Scan each line of the records for the word "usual" and extract the ones that have it.

Data entries:
────────

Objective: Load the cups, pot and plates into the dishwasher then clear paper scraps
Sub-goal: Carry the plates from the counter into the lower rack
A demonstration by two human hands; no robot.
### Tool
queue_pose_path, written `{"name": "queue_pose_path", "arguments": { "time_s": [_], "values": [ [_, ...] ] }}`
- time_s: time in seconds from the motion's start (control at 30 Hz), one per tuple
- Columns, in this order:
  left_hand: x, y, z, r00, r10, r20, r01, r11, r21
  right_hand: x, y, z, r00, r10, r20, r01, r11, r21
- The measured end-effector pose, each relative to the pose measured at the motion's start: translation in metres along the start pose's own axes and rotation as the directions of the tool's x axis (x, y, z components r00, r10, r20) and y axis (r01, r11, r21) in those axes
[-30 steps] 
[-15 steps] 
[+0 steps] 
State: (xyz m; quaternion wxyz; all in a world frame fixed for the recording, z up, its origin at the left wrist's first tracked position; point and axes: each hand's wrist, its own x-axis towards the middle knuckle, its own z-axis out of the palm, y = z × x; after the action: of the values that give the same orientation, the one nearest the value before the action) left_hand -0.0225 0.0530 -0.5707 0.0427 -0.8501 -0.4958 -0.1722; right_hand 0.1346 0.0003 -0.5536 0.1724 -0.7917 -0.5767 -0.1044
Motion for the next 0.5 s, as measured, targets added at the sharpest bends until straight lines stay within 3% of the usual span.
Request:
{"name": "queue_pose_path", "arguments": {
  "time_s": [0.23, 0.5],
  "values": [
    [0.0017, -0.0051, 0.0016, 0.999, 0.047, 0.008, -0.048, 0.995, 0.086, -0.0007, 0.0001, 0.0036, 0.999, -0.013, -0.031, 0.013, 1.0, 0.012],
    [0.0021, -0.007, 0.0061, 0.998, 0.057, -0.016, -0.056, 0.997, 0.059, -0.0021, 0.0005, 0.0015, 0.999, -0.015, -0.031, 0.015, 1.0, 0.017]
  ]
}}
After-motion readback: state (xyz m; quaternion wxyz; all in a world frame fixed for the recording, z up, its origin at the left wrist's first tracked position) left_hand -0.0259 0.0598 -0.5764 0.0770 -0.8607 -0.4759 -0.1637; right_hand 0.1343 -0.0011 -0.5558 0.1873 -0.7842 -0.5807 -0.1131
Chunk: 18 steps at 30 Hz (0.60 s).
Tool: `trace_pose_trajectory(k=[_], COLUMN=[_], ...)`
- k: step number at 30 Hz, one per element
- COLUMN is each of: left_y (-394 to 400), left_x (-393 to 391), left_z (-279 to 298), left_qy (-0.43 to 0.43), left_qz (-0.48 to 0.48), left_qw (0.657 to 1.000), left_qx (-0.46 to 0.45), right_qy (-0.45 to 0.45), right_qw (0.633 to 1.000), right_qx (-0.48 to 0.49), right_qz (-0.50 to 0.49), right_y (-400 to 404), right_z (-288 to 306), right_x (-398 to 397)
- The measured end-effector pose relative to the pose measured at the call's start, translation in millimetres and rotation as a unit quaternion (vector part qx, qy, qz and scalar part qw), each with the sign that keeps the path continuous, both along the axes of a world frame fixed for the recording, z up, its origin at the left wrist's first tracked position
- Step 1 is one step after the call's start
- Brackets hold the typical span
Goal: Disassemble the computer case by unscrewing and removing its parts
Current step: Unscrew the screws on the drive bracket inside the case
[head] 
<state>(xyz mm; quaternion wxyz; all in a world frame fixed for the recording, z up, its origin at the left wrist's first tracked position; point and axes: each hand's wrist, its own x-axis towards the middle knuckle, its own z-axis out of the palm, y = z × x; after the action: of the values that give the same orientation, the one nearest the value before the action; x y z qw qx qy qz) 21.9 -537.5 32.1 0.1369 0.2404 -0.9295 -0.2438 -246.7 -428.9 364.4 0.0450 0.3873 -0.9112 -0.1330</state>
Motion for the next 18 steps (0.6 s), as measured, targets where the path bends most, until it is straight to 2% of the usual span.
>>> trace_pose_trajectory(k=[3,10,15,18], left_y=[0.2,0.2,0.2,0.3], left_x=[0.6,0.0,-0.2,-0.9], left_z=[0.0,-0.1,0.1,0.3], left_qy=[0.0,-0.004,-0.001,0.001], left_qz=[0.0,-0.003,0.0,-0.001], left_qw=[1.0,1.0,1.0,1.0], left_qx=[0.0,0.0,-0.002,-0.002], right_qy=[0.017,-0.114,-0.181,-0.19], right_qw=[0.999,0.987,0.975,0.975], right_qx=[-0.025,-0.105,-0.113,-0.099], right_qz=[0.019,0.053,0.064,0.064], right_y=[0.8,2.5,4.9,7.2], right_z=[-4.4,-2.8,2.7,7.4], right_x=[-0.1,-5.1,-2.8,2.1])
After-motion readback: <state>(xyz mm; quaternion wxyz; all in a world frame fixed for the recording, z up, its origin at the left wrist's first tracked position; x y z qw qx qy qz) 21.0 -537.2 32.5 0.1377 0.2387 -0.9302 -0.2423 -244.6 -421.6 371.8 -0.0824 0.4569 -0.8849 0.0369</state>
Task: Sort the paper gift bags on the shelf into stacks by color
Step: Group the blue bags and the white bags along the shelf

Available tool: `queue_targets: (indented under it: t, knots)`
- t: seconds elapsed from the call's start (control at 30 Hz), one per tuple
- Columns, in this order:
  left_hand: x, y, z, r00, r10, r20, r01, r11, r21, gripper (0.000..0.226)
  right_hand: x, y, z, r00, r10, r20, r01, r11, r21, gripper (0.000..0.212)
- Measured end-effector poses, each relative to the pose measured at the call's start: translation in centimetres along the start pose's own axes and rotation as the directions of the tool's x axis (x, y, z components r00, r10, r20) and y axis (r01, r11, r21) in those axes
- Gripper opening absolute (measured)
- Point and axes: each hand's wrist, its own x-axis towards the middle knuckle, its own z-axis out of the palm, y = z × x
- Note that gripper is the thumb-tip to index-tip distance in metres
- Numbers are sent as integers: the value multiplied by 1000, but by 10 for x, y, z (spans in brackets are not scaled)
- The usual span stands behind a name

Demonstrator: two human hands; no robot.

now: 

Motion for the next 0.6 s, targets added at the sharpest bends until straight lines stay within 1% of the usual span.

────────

→ ANSWER SPACE:
Motion for the next 0.5 s, as measured, targets added at the sharpest bends until straight lines stay within 3% of the usual span.
Motion for the next 18 steps (0.6 s), as measured, targets where the path bends most, until it is straight to 2% of the usual span.
- The usual span stands behind a name
Motion for the next 0.6 s, targets added at the sharpest bends until straight lines stay within 1% of the usual span.

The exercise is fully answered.